Work order:
An exact copy of every entry is needed, with the images left out.
*** Data in this exercise Section Begins ***
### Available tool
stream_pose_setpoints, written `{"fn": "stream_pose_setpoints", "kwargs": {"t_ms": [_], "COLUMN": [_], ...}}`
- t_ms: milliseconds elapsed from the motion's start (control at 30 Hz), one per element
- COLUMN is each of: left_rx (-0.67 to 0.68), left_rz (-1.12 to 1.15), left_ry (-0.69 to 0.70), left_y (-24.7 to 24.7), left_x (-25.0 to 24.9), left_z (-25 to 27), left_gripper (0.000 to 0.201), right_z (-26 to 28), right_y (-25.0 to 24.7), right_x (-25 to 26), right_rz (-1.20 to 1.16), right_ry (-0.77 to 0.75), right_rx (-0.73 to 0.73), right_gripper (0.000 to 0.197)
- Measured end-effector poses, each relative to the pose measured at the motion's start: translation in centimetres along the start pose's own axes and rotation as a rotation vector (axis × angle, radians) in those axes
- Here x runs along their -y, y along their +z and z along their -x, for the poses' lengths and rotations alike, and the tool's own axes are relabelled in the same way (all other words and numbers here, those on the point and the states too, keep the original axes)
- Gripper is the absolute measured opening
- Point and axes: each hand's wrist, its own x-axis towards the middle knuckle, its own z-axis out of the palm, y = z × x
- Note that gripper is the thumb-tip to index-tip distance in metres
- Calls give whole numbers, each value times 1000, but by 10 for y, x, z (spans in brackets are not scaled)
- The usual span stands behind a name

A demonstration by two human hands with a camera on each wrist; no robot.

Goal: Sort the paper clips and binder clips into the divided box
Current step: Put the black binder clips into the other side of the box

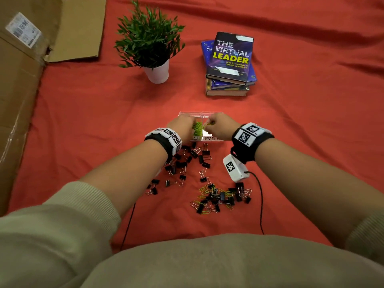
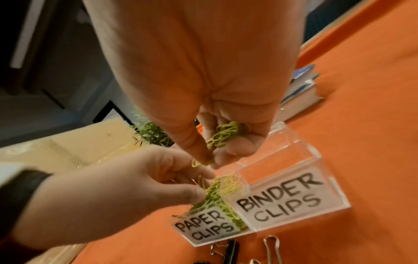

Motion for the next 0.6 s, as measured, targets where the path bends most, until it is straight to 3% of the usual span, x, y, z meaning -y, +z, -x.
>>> {"fn": "stream_pose_setpoints", "kwargs": {"t_ms": [133,200,300,400,500,600], "left_rx": [-239,-265,-79,132,163,164], "left_rz": [312,372,331,210,133,108], "left_ry": [-105,-146,-102,103,227,272], "left_y": [2,7,23,47,69,79], "left_x": [11,10,7,-2,-12,-20], "left_z": [33,50,76,97,106,106], "left_gripper": [24,15,13,19,24,30], "right_z": [-20,-28,-37,-36,-25,-1], "right_y": [14,23,37,43,36,28], "right_x": [25,32,39,40,36,26], "right_rz": [231,293,341,374,327,251], "right_ry": [-16,-45,-115,-170,-223,-287], "right_rx": [-48,-34,-2,42,16,-84], "right_gripper": [17,21,23,28,33,25]}}
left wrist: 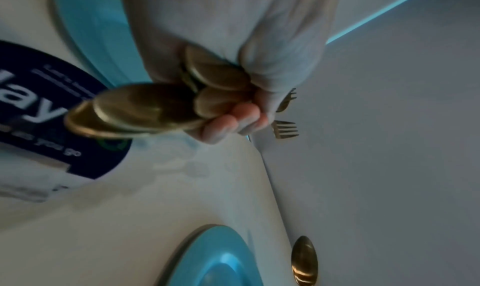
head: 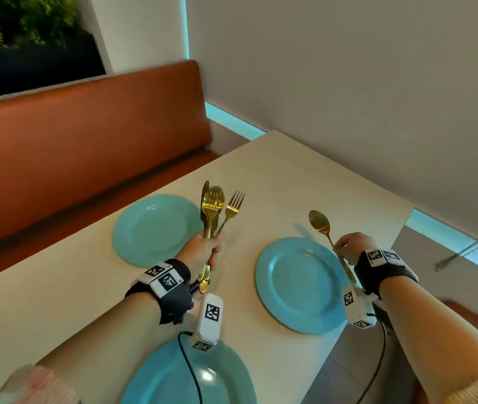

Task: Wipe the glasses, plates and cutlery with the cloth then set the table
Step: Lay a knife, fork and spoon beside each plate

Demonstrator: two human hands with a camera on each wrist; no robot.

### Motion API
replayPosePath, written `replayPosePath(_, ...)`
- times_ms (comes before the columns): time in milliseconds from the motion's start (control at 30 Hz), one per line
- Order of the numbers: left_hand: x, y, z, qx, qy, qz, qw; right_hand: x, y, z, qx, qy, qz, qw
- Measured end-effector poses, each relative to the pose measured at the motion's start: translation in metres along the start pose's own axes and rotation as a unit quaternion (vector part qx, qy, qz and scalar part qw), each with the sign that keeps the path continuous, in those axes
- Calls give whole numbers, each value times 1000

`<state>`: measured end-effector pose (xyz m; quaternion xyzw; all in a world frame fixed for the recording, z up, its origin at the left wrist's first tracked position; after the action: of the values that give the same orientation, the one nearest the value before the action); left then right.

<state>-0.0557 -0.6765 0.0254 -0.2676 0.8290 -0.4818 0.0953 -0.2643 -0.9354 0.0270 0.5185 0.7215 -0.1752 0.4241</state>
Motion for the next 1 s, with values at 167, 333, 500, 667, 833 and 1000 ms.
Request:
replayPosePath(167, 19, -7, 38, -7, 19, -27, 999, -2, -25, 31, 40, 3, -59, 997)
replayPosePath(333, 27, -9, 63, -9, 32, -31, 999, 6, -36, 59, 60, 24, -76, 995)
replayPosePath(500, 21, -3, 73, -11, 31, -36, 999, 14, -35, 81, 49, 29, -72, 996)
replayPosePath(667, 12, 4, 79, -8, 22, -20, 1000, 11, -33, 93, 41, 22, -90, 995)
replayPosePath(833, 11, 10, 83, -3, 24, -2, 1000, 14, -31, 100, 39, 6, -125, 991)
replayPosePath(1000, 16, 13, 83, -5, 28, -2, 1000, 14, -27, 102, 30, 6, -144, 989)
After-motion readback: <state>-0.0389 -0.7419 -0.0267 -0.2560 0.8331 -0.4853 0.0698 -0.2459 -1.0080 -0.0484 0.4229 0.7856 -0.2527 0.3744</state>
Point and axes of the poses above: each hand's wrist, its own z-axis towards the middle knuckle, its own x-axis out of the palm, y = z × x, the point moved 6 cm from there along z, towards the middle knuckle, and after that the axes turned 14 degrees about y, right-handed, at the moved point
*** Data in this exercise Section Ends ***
Written solution:
### Available tool
stream_pose_setpoints, written `{"fn": "stream_pose_setpoints", "kwargs": {"t_ms": [_], "COLUMN": [_], ...}}`
- t_ms: milliseconds elapsed from the motion's start (control at 30 Hz), one per element
- COLUMN is each of: left_rx (-0.67 to 0.68), left_rz (-1.12 to 1.15), left_ry (-0.69 to 0.70), left_y (-24.7 to 24.7), left_x (-25.0 to 24.9), left_z (-25 to 27), left_gripper (0.000 to 0.201), right_z (-26 to 28), right_y (-25.0 to 24.7), right_x (-25 to 26), right_rz (-1.20 to 1.16), right_ry (-0.77 to 0.75), right_rx (-0.73 to 0.73), right_gripper (0.000 to 0.197)
- Measured end-effector poses, each relative to the pose measured at the motion's start: translation in centimetres along the start pose's own axes and rotation as a rotation vector (axis × angle, radians) in those axes
- Here x runs along their -y, y along their +z and z along their -x, for the poses' lengths and rotations alike, and the tool's own axes are relabelled in the same way (all other words and numbers here, those on the point and the states too, keep the original axes)
- Gripper is the absolute measured opening
- Point and axes: each hand's wrist, its own x-axis towards the middle knuckle, its own z-axis out of the palm, y = z × x
- Note that gripper is the thumb-tip to index-tip distance in metres
- Calls give whole numbers, each value times 1000, but by 10 for y, x, z (spans in brackets are not scaled)
- The usual span stands behind a name

A demonstration by two human hands with a camera on each wrist; no robot.

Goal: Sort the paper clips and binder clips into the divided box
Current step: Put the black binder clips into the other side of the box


Motion for the next 0.6 s, as measured, targets where the path bends most, until it is straight to 3% of the usual span, x, y, z meaning -y, +z, -x.
>>> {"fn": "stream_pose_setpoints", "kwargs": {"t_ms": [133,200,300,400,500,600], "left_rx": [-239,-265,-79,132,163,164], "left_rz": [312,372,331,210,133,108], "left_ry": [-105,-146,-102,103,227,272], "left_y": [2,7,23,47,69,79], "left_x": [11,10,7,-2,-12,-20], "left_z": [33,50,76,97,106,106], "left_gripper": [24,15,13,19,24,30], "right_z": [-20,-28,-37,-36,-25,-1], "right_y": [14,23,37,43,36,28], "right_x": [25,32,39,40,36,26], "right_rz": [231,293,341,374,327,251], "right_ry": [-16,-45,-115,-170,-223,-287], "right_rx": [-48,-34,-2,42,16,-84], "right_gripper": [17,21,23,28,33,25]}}
left wrist: 
head: 

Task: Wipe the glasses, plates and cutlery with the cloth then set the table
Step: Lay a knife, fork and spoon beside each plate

Demonstrator: two human hands with a camera on each wrist; no robot.

### Motion API
replayPosePath, written `replayPosePath(_, ...)`
- times_ms (comes before the columns): time in milliseconds from the motion's start (control at 30 Hz), one per line
- Order of the numbers: left_hand: x, y, z, qx, qy, qz, qw; right_hand: x, y, z, qx, qy, qz, qw
- Measured end-effector poses, each relative to the pose measured at the motion's start: translation in metres along the start pose's own axes and rotation as a unit quaternion (vector part qx, qy, qz and scalar part qw), each with the sign that keeps the path continuous, in those axes
- Calls give whole numbers, each value times 1000

`<state>`: measured end-effector pose (xyz m; quaternion xyzw; all in a world frame fixed for the recording, z up, its origin at the left wrist's first tracked position; after the action: of the values that give the same orientation, the one nearest the value before the action); left then right.

<state>-0.0557 -0.6765 0.0254 -0.2676 0.8290 -0.4818 0.0953 -0.2643 -0.9354 0.0270 0.5185 0.7215 -0.1752 0.4241</state>
Motion for the next 1 s, with values at 167, 333, 500, 667, 833 and 1000 ms.
Request:
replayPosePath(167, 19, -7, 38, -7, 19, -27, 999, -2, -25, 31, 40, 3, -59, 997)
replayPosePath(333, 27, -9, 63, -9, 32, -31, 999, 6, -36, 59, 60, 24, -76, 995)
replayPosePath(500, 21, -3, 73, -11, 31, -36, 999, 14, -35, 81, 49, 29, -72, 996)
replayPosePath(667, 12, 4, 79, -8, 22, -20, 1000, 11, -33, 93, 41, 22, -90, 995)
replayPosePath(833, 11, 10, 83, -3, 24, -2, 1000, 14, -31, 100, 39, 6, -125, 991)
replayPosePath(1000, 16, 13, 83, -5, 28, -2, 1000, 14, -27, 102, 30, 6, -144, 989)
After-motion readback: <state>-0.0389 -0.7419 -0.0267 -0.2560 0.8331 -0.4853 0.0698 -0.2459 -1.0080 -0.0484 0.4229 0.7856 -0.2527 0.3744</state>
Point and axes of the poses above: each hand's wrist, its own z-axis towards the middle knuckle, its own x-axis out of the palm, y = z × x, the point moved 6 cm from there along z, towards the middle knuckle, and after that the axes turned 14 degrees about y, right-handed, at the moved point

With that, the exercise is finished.